What is the heaviest thing ever built by mankind?

Inspired by this Business Insider article about unknown world landmarks, in which they mention a palace that may be the heaviest building ever created, the Parliament Palace in Bucharest which weighs, in marble alone, 5.6 billion pounds (2.54 billion kg.)

I’m wondering, what single structure could be heavier? The Great Wall of China? The Taj Mahal?

Any ideas?

Three Gorges Dam?

That’s got my vote. 34 million metric tons, almost 9 times heavier than The Great Pyramid.

This is going to depend heavily on what you consider an individual “thing”, and also on what you consider to count as “built by mankind”. For instance, you could consider an entire city a “thing”. Or you could consider the lake behind the dam to be “made by mankind”, and it’s much bigger than the dam itself.

The dam probably is correct, should have thought of that.

OTOH, considering the number of man-made lakes out there, if those count as “man-made structures”, they will likely take the “heaviest thing made by mankind” prize. By my hasty “need to get this done before the 5-minute edit window closes” calculations, the largest man-made lake is Lake Kariba in Zambia which weighs about 400 trillion pounds.

(Hopes math is right!)

Simulpost with Chronos, obviously.

I wouldn’t count a city… it’s a group of structures. But all the interconnected roads? I can see the argument for the road network to count as a single structure.

I’m having a hard time thinking of a criterion by which Three Gorges would qualify but the Great Wall of China wouldn’t, and I suspect that the Wall is heavier.

How much does the Great Wall weigh?

15 billion X 26 lbs = 390 billion pounds.

8 men to carry a 26 pound brick? Chinese people must have been super malnourished back in the day.

Estimates for the Great Wall of China vary over an order of magnitude, but it seems that the weight of bricks alone is easily over 100 million tons.

Yeah, it’s going to depend on how you define it. Even if you discount the water in man made reservoirs, what about rammed earth structures, like walls and dams? If we consider that, the Great Wall of China gets to add the weight of its rammed earth.

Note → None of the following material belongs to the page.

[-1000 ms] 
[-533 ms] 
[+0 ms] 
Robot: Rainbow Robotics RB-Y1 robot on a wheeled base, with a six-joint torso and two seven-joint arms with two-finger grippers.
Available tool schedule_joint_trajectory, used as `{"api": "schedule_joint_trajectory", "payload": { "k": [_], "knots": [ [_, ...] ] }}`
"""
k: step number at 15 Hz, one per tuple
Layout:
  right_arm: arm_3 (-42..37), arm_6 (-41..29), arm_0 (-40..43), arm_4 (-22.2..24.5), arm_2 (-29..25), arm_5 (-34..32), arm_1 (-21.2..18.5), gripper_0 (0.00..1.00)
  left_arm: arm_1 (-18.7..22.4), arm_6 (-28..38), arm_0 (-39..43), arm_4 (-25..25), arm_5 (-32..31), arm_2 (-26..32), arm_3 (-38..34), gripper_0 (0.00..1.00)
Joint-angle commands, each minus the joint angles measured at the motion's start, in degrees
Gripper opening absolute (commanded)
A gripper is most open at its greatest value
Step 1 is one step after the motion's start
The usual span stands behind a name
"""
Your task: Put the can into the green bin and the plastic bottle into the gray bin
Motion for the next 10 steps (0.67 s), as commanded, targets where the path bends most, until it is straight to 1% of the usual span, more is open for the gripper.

Criteria which allows the dam but not the wall? We could insist that the “structure” has to be in a reasonable area, rather than extending all over the landscape. An extended wall, however massive, just doesn’t “feel” like a single cohesive “structure”. I don’t really buy that, but it’s probably an arguable position.

My current vote is for the Great Wall if we don’t count the water in reservoirs, which I’m inclined not to - the dam is the structure, not the reservoir.

A 26 pound brick needs 8 men to carry it? :dubious:
maybe they mean 260 lb bricks?

No…26 lbs. looks about right.

The veracity of the information on that site is dubious at best.

First of all, the Great Wall is not a single, cohesive structure; it was built a section at a time over a couple thousand years, from a wide range of materials varying in size and strength.

Secondly, what most people think of as The Great Wall of China are the sections built/rebuilt with brick by the Ming Dynasty, and those are definitely not 26 lb bricks requiring 8 men to carry them; what, did they each have one finger on it?

That said, assuming we are counting the Wall in entirety as a single object, I would have to change my vote to that.

At one time, Fresh Kills was a serious contender, on a path to becoming the highest point on the east coast, but they seem to be taking it down.

BTW, regarding rammed earth and other earthen structures - the largest dams in the world by volume are all earth or rockfill dams larger than the Three Gorges dam (16 million cubic meters of concrete):

Yeah, I know - a 500 million cubic meter earth embankment dam to hold a huge tailings pond isn’t as inspiring as a large hydroelectric dam, but it IS a lot bigger.

Another fringe case, but what about Mount Rushmore?

How would you measure that?
By the cubic volume of the rock representing the faces?
Surely not the entire mountain?

People didn’t make the mountain, they just chiseled the faces onto the side of it.

The only metric that makes sense here is the amount of rock chipped away.

How about a railway system complete with viaducts, cuttings to remove material and causeways? Same might be true of roads.

I think for a road, you would be looking at one route, a long freeway over various types of ground.